Когда Герцен заводит лондонскую типографию, Греч становится почти столь же любимой его мишенью, как и Липранди:
«Генерал-адъютант Ржевусский <…>и генерал-редактор „Северной пчелы“ Н. И. Греч начинают плач двух Рогнед на гробе николаевской ценсуры…»
«Кто не знал, кто такое была „Северная Пчела“ в блаженные времена Николая Павловича, Николая Ивановича и Фаддея Бенедиктовича…»
«Греч жует старыми зубами яства юбилейные…» и т. п.
Но человек сложен, в нем настоящее всегда переплетается с прошедшим, и в самые нехорошие годы доносчик Греч переписывается с сосланным Александром Бестужевым и посылает ему книги.
После приговора он пытается получить свидание с Николаем Бестужевым, а когда запретили, прощается с ним письменно. (Михаил Бестужев, впрочем, свидетельствовал, что его брат записку разорвал и к Гречу относился с подозрением.)
Греч — верный слуга власти и в то же время циник, знающий «что почём»; литературный доносчик, но притом острый, ядовитый наблюдатель; человек, защищающий такие вещи, которых даже власть несколько стеснялась, но сам по себе — очень умный и хорошо владеющий пером.
На восьмом десятке лет Н. И. Греч принимается за мемуары, разумеется, самую ценную
Времена переменились: в 1860 г. требовалось меньше храбрости, чем в 1826 г. К тому же Гречу было приятно писать о старом времени, и особенно о декабристах, которые Греча «в худшем виде» не знали, ибо ушли на каторгу, когда он еще был не так плох. Греч ясно понимал, что многое из того, что он пишет (придворные сплетни, ядовитые зарисовки весьма крупных
персон, воспоминания о декабристах), напечатано быть не может (даже в первом издании его «Записок», в 1886 г., были целые страницы «точек», т. е. цензурных купюр, и только в 1934 г. в советском издательстве Academia воспоминания Греча вышли полностью). И все же Греч был не лишен честолюбивых планов представить свои воспоминания на общественный суд. Еще в самом начале «Записок» он полемизирует со своим ярым врагом и хулителем Герценом и намекает, что создает версию исторических событий, которая должна опрокинуть концепцию Вольной печати12.
В то же время кое-какие страницы из мемуаров Греча начинают просачиваться в печать. Можно заключить, что с ними познакомился, например, Михаил Иванович Семевский. В его статье «Александр Александрович Бестужев», помещенной в «Отечественных записках» в июле 1860 г., увидел свет первый отрывок из воспоминаний Греча под заголовком «Александр, Николай, Михаил, Петр и Павел Бестужевы. Отрывок из записок Н. И. Греча»13.

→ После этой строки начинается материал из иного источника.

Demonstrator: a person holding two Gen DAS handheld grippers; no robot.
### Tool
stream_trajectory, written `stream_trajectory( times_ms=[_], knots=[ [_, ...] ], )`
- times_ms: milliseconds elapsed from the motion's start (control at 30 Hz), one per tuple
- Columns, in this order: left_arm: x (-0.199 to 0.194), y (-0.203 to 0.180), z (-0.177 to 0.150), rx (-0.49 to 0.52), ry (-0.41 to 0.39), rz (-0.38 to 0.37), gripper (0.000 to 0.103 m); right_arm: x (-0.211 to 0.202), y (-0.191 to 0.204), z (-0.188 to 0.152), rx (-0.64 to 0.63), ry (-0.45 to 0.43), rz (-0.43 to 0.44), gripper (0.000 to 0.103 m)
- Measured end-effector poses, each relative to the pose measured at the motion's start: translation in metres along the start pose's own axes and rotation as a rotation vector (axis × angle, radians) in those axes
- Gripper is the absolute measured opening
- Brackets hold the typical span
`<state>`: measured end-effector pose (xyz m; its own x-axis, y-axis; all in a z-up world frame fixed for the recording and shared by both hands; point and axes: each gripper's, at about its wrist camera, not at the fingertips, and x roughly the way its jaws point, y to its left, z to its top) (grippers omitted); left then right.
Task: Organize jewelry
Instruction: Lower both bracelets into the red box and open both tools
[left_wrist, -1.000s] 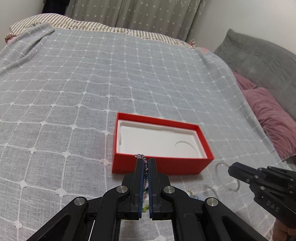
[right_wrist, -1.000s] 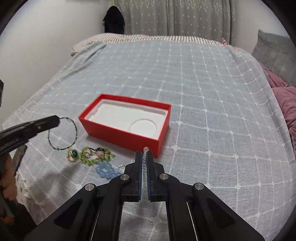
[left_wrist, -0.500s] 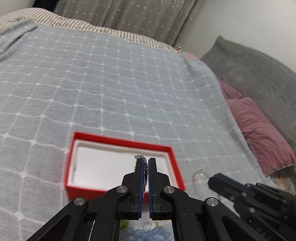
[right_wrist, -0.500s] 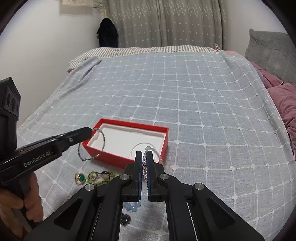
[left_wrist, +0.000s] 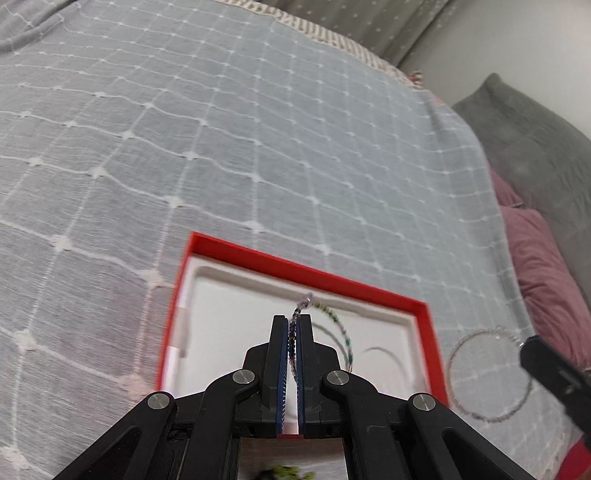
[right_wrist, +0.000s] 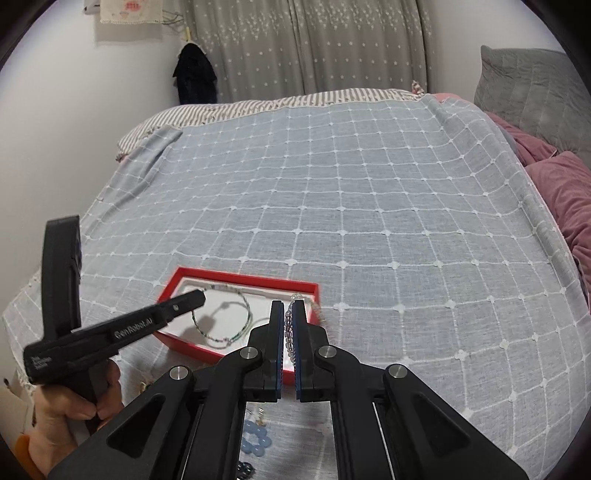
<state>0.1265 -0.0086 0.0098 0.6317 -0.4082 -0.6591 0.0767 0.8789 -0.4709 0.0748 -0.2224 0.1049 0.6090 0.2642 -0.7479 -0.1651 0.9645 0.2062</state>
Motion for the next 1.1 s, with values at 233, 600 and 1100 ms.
stream_trajectory(
  times_ms=[233, 600, 1100],
  knots=[
    [0.001, 0.004, 0.000, 0.039, -0.008, 0.081, 0.000, 0.031, 0.020, 0.009, 0.009, 0.019, 0.141, 0.004],
    [0.003, -0.002, -0.002, 0.098, -0.017, 0.157, 0.000, 0.075, -0.004, -0.010, -0.022, 0.098, -0.026, 0.004],
    [-0.022, -0.019, -0.007, 0.153, -0.027, 0.176, 0.036, 0.051, -0.007, -0.009, -0.042, 0.090, -0.017, 0.026]
  ],
)
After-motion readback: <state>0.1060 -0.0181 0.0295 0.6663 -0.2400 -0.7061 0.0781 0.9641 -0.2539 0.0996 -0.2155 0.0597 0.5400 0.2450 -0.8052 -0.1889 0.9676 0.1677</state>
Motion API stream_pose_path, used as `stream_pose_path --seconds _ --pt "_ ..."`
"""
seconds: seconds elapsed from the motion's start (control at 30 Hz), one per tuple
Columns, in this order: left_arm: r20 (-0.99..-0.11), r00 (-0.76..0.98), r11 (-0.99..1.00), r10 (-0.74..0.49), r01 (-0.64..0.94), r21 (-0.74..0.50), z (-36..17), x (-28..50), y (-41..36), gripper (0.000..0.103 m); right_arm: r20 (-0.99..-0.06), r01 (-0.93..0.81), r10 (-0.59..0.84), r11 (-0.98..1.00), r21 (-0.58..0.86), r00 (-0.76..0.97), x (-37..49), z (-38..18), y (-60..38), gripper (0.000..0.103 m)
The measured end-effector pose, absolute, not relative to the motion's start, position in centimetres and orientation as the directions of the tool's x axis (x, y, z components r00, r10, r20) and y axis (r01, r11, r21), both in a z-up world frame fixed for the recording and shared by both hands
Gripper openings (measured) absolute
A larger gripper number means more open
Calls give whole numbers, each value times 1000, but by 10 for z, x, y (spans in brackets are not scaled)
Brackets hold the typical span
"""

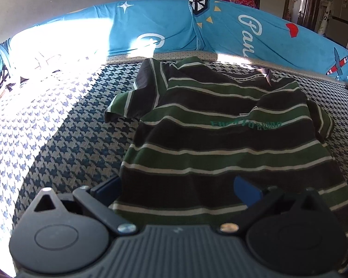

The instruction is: Fold clothes

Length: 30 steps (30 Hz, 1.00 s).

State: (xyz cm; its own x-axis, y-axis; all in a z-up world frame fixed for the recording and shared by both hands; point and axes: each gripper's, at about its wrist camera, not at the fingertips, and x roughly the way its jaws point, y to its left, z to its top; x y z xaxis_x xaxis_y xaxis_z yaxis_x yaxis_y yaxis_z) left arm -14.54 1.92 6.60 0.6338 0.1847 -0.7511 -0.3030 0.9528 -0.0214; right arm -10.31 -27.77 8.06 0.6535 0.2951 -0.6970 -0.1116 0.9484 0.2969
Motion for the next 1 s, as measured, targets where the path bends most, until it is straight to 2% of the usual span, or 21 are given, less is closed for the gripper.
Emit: stream_pose_path --seconds 0.43,0.67,1.0 --pt "-745 645 967 171 -254 3 66 -87 25 103 -638 13 316 890 455 703 -9 86 -296 45" --pt "-762 635 966 129 -254 -48 61 -59 33 103 -615 86 314 843 531 723 35 76 -307 45" --pt "-766 640 964 57 -235 -125 62 -42 36 103 -637 183 304 793 581 709 82 49 -310 46"
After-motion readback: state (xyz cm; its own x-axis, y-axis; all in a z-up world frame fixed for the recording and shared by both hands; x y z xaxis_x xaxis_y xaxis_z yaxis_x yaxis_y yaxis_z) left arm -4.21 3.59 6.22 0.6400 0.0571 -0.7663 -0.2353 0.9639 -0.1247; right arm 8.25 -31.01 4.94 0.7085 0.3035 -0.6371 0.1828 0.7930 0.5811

Большего в России напечатать нельзя было. И вдруг воспоминания Греча всплывают в бесцензурных заграничных изданиях Гербеля и… Герцена.
Издатели сразу оценили ценность воспоминаний Греча о декабристах: несмотря на то что многое там неточно, даже искажено, и автор декабристских убеждений не разделяет, все же это были записки современника и очевидца, человека, сидевшего с этими людьми на их собраниях, жившего с некоторыми на одной квартире и сотрудничавшего в одних журналах.
В «Полярной звезде» никогда еще не появлялись мемуары (пусть очень краткие) о таком широком круге декабристов: П. И. Пестеле, К. Ф. Рылееве, С. И. Муравьеве-Апостоле, П. г. Каховском, В. К. Кюхельбекере, А. И. Якубовиче, о всех пятерых Бестужевых, И. И. Пущине, Н. И. Тургеневе, Н. П. Репине, А. О. Корниловиче, К. П. Торсоне, И. А. Анненкове, В. П. Ивашеве, А. Ф. фон-дер-Бриггене, М. К. Кюхельбекере, г. С. Батенькове, В. И. Штейнгеле, Е. П. Оболенском, П. А. Муханове, Н. Р. Цебрикове.
Эти воспоминания очень интересны: в них множество любопытных, хотя и не всегда правдивых, подробностей.
И не кто иной, как Греч, пишет в этих мемуарах такие, например, строки об Александре Бестужеве:
«Нам остается только жалеть о потере этого человека, который при другой обстановке сделался бы полезным своему отечеству, знаменитым писателем, великим полководцем; может быть, граф Бестужев отстоял бы Севастополь» (ПЗ, VII-2, 102).
О страданиях Михаила Кюхельбекера, разлученного с женой: «Должно же непременно быть возмездие на том свете за бедствия, претерпеваемые людьми в нынешнем от варварских законов, вымышленных невежеством, злобою и фанатизмом» (там же, 118).